= Beginning of Section =
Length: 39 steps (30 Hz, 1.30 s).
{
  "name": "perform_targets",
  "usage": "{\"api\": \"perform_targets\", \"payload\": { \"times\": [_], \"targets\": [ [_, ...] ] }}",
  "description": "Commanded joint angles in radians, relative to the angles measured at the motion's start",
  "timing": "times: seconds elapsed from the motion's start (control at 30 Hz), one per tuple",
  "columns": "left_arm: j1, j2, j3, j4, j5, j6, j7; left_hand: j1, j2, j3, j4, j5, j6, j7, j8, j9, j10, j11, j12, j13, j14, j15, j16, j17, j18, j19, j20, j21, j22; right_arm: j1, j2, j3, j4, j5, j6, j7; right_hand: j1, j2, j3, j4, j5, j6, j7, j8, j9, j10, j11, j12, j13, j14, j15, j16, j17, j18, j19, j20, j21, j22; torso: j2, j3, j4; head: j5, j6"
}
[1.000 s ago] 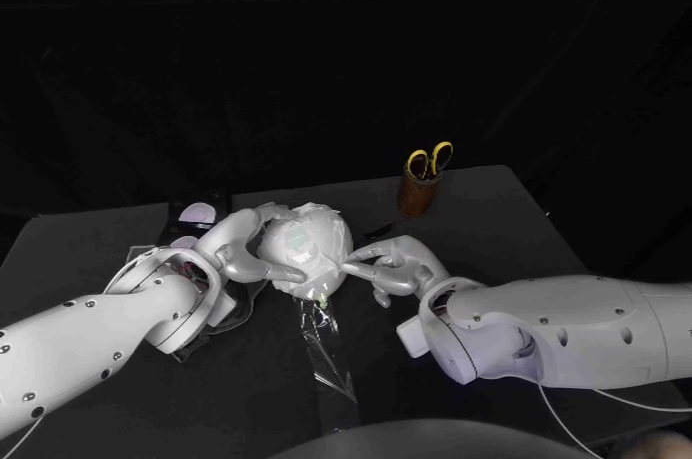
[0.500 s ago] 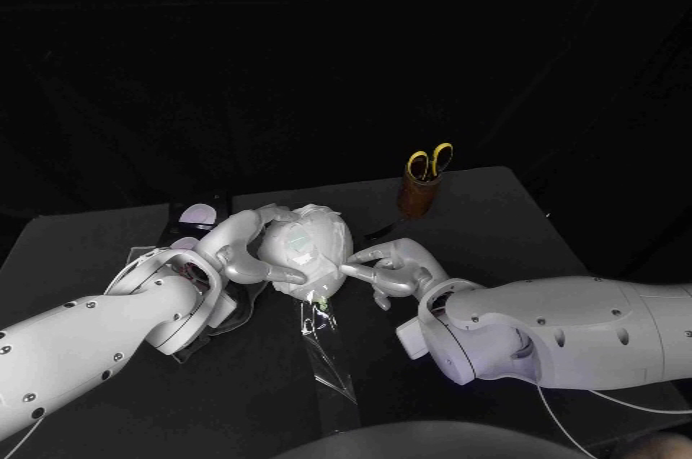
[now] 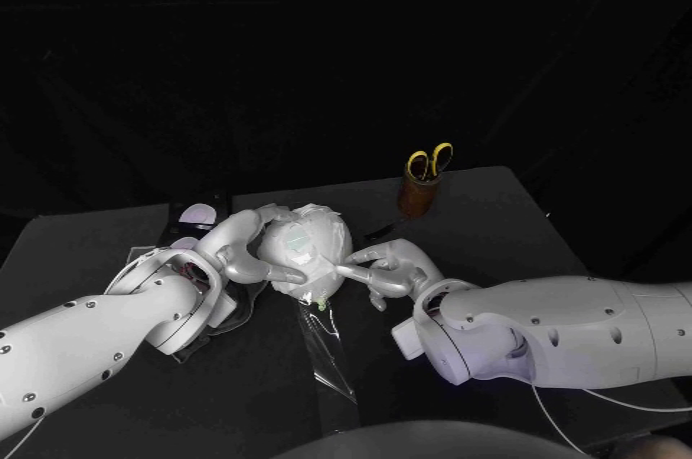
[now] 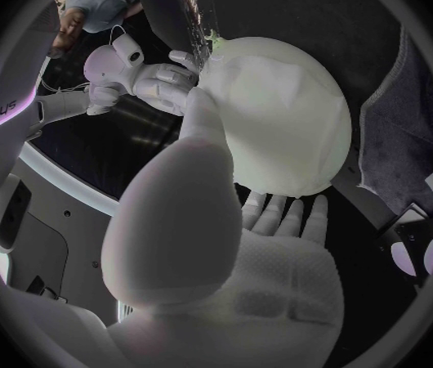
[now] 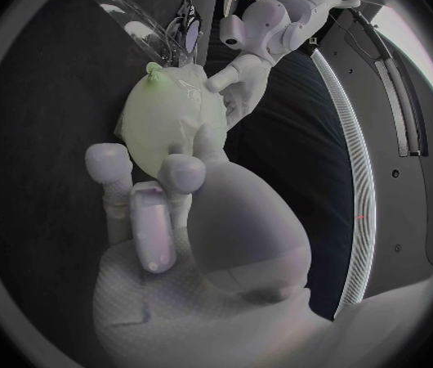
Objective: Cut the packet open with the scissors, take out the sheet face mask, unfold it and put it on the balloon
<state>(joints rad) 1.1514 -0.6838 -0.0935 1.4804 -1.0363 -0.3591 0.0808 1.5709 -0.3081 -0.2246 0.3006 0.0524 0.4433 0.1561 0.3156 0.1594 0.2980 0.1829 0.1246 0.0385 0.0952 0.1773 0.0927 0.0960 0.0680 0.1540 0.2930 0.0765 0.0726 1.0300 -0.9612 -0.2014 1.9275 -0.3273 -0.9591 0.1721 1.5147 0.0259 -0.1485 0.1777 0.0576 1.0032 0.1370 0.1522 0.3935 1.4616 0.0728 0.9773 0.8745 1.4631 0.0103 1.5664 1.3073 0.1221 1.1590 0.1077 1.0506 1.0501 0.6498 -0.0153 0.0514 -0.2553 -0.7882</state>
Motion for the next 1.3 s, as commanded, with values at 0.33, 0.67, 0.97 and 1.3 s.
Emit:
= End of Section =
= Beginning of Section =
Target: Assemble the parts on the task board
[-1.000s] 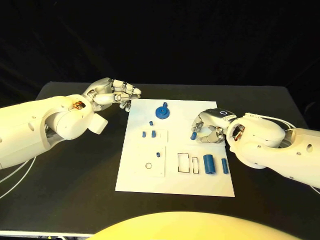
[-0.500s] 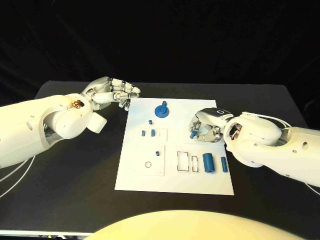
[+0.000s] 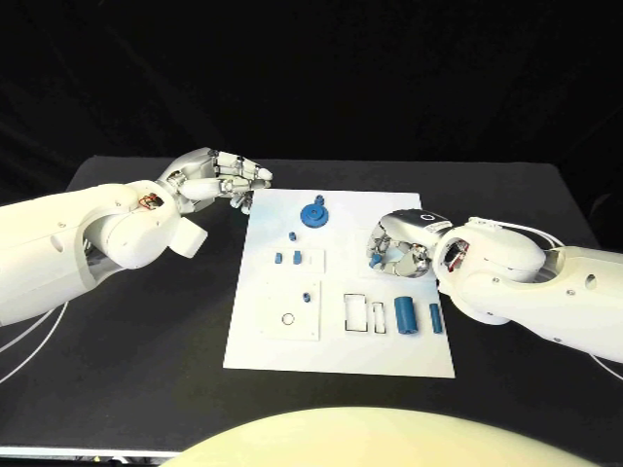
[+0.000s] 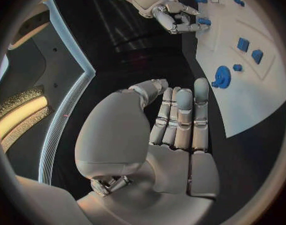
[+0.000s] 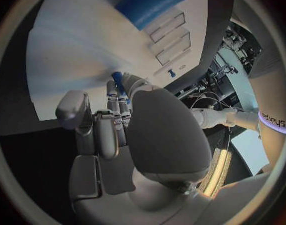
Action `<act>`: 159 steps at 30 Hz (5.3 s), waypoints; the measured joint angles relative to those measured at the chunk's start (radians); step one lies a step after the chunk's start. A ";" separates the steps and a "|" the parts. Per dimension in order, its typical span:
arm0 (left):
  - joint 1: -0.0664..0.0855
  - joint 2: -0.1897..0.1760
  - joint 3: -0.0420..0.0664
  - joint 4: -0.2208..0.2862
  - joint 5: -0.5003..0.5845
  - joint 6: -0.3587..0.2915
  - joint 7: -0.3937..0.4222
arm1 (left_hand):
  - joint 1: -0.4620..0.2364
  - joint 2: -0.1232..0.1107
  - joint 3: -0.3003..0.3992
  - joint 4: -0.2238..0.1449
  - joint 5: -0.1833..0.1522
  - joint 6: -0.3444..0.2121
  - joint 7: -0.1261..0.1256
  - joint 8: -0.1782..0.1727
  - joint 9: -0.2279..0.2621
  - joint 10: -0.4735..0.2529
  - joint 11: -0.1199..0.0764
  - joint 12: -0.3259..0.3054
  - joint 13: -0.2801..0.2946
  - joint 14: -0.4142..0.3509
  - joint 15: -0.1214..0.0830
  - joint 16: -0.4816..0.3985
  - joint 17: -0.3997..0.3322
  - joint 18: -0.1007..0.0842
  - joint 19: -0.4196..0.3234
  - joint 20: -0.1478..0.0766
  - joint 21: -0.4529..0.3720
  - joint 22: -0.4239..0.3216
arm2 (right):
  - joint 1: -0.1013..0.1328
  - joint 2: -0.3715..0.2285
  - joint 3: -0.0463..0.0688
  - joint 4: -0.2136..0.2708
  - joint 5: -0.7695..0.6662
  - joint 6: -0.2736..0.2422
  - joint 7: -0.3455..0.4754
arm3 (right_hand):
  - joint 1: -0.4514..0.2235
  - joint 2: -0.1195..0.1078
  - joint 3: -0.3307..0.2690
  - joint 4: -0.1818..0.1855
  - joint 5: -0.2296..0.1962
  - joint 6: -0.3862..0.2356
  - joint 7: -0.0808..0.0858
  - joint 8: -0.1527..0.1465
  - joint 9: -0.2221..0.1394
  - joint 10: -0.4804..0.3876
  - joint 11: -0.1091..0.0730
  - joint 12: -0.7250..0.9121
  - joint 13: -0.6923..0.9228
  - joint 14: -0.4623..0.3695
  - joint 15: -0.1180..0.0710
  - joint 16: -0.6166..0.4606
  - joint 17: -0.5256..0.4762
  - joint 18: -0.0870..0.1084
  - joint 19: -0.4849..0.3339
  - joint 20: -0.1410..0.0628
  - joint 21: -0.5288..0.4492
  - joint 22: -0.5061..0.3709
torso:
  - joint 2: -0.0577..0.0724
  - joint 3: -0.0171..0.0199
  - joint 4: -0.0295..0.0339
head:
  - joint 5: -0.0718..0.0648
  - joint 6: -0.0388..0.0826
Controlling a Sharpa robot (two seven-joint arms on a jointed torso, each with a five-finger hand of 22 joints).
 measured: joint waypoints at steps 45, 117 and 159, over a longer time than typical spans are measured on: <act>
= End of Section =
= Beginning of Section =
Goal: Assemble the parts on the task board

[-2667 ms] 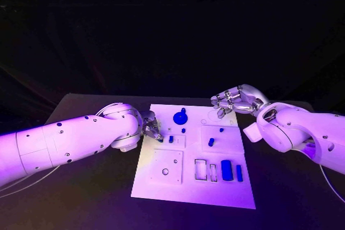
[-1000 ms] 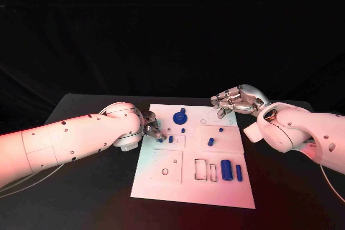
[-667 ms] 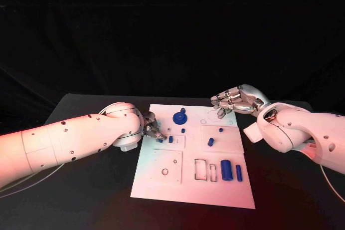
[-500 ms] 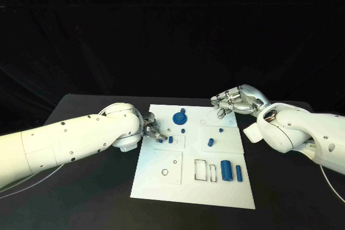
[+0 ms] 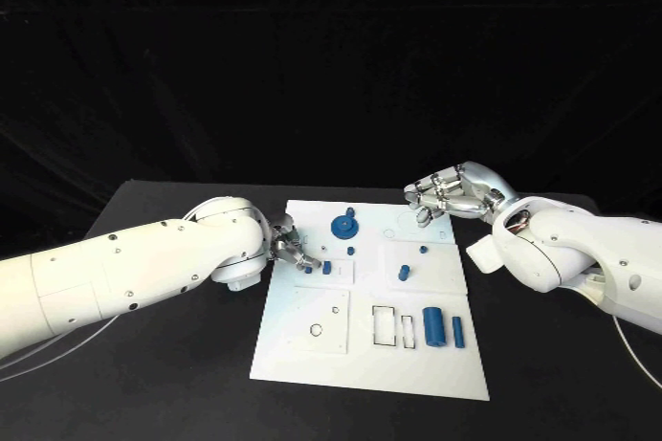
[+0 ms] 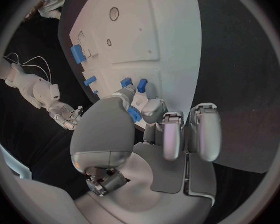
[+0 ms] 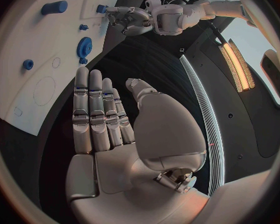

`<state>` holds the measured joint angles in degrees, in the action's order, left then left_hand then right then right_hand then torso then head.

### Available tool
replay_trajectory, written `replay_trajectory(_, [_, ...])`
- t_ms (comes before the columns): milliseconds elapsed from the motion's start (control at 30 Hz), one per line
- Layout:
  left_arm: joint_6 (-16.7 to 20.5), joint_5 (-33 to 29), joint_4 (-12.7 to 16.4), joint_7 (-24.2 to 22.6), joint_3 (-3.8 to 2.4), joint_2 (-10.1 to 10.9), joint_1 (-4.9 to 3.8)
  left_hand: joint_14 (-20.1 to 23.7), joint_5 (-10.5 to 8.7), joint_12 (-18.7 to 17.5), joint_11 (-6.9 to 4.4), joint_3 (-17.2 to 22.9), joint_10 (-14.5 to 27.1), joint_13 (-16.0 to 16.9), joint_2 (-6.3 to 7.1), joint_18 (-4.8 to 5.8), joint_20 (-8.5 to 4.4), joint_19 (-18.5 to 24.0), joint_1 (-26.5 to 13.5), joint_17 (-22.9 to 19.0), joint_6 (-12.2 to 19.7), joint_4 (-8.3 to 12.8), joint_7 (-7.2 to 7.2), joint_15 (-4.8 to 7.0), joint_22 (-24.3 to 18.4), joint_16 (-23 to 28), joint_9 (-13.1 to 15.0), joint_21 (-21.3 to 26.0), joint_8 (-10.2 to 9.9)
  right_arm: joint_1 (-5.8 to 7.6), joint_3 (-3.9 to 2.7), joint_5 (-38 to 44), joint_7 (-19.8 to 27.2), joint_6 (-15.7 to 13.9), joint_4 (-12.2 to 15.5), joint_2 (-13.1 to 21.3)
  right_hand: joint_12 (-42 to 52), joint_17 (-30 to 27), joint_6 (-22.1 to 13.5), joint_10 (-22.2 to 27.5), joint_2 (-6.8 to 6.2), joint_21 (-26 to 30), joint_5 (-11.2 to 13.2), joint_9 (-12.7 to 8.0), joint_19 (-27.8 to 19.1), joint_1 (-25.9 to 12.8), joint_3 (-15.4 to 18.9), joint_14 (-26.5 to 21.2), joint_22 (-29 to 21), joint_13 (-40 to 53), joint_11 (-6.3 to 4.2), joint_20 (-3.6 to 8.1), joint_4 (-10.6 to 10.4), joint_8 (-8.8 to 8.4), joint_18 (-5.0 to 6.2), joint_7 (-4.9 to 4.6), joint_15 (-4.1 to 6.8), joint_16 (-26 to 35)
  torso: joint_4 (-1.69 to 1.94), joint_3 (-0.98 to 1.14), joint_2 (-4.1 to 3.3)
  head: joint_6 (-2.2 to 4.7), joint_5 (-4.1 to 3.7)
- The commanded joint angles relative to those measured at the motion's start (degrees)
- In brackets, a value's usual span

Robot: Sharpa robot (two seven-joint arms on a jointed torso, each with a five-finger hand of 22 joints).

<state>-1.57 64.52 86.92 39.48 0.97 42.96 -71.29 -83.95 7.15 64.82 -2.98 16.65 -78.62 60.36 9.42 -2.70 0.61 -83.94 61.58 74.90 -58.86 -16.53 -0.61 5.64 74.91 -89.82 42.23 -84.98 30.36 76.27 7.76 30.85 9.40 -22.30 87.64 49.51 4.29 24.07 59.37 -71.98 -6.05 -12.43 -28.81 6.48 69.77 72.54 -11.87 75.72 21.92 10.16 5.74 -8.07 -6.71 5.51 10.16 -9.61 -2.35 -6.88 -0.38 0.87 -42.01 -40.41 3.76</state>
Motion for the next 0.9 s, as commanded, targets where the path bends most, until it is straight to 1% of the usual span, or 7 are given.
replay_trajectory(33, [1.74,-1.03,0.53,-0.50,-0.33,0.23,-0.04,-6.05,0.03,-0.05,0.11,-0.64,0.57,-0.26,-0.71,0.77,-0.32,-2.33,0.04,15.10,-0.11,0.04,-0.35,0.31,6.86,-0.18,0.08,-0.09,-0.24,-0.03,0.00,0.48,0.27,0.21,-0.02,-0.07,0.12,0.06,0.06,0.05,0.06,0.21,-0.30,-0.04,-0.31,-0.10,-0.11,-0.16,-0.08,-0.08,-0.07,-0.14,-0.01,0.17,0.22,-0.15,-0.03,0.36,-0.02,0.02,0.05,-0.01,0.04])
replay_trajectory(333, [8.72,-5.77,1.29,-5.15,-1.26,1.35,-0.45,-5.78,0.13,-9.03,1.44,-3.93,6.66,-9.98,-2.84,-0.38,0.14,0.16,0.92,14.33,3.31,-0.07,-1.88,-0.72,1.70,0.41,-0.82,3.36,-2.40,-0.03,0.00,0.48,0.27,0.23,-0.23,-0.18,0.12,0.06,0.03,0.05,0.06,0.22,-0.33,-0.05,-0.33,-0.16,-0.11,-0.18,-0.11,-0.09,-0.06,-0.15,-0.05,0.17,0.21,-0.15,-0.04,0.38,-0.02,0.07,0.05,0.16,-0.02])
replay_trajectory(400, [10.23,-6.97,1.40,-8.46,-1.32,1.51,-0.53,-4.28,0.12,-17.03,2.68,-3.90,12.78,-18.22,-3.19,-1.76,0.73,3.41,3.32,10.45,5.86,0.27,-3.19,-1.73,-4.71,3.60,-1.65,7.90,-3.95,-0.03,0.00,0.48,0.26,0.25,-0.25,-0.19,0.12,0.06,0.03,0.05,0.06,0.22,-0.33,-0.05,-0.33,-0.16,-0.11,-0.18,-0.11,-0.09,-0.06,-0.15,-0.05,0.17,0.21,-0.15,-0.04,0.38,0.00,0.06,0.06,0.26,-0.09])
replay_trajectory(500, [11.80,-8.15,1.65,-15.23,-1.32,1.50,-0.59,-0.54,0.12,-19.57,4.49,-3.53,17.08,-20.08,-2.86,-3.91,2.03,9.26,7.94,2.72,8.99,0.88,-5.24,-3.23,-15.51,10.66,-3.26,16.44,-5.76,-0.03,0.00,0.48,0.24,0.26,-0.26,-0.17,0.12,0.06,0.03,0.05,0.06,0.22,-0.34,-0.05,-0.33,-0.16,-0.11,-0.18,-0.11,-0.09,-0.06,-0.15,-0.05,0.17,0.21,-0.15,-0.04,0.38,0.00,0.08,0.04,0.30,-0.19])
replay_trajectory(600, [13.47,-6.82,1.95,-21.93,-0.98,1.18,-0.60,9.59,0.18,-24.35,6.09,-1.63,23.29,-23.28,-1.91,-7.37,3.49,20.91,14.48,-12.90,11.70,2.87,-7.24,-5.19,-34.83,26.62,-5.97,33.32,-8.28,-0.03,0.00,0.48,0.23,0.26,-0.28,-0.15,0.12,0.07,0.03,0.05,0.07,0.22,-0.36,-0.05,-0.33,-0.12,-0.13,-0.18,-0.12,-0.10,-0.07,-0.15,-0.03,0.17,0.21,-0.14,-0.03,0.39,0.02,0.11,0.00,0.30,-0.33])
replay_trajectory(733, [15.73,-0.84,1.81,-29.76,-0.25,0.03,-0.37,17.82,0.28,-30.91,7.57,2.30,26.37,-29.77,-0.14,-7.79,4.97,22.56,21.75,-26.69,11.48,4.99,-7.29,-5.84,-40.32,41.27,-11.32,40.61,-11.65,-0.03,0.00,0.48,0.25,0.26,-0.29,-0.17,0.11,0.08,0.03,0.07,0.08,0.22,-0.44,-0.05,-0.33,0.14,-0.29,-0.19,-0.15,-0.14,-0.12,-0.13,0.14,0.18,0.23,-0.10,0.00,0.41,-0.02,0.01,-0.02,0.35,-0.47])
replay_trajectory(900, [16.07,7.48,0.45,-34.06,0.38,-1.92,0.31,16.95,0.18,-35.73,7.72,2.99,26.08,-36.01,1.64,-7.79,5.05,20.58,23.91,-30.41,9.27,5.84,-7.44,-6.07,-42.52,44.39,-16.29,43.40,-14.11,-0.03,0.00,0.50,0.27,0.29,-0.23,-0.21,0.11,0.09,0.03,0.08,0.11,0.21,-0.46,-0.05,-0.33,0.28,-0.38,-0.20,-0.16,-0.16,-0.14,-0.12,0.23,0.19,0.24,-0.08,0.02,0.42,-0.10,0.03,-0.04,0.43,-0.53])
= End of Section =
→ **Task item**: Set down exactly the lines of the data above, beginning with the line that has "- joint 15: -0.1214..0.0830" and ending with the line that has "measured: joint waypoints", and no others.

→ **Worked solution**:
  - joint 15: -0.1214..0.0830
  - joint 16: -0.4816..0.3985
  - joint 17: -0.3997..0.3322
  - joint 18: -0.1007..0.0842
  - joint 19: -0.4196..0.3234
  - joint 20: -0.1478..0.0766
  - joint 21: -0.4529..0.3720
  - joint 22: -0.4239..0.3216
arm2 (right):
  - joint 1: -0.1013..0.1328
  - joint 2: -0.3715..0.2285
  - joint 3: -0.0463..0.0688
  - joint 4: -0.2136..0.2708
  - joint 5: -0.7695..0.6662
  - joint 6: -0.2736..0.2422
  - joint 7: -0.3455..0.4754
arm3 (right_hand):
  - joint 1: -0.4514..0.2235
  - joint 2: -0.1195..0.1078
  - joint 3: -0.3307..0.2690
  - joint 4: -0.1818..0.1855
  - joint 5: -0.2296..0.1962
  - joint 6: -0.3862..0.2356
  - joint 7: -0.0808..0.0858
  - joint 8: -0.1527..0.1465
  - joint 9: -0.2221..0.1394
  - joint 10: -0.4804..0.3876
  - joint 11: -0.1091..0.0730
  - joint 12: -0.7250..0.9121
  - joint 13: -0.6923..0.9228
  - joint 14: -0.4623..0.3695
  - joint 15: -0.1180..0.0710
  - joint 16: -0.6166..0.4606
  - joint 17: -0.5256..0.4762
  - joint 18: -0.0870..0.1084
  - joint 19: -0.4849..0.3339
  - joint 20: -0.1410..0.0628
  - joint 21: -0.5288..0.4492
  - joint 22: -0.5061..0.3709
torso:
  - joint 2: -0.0577..0.0724
  - joint 3: -0.0171..0.0199
  - joint 4: -0.0295..0.0339
head:
  - joint 5: -0.0718..0.0648
  - joint 6: -0.0388..0.0826
Controlling a Sharpa robot (two seven-joint arms on a jointed torso, each with a five-finger hand of 22 joints).
 measured: joint waypoints at steps 45, 117 and 159, over a longer time than typical spans are measured on: <act>

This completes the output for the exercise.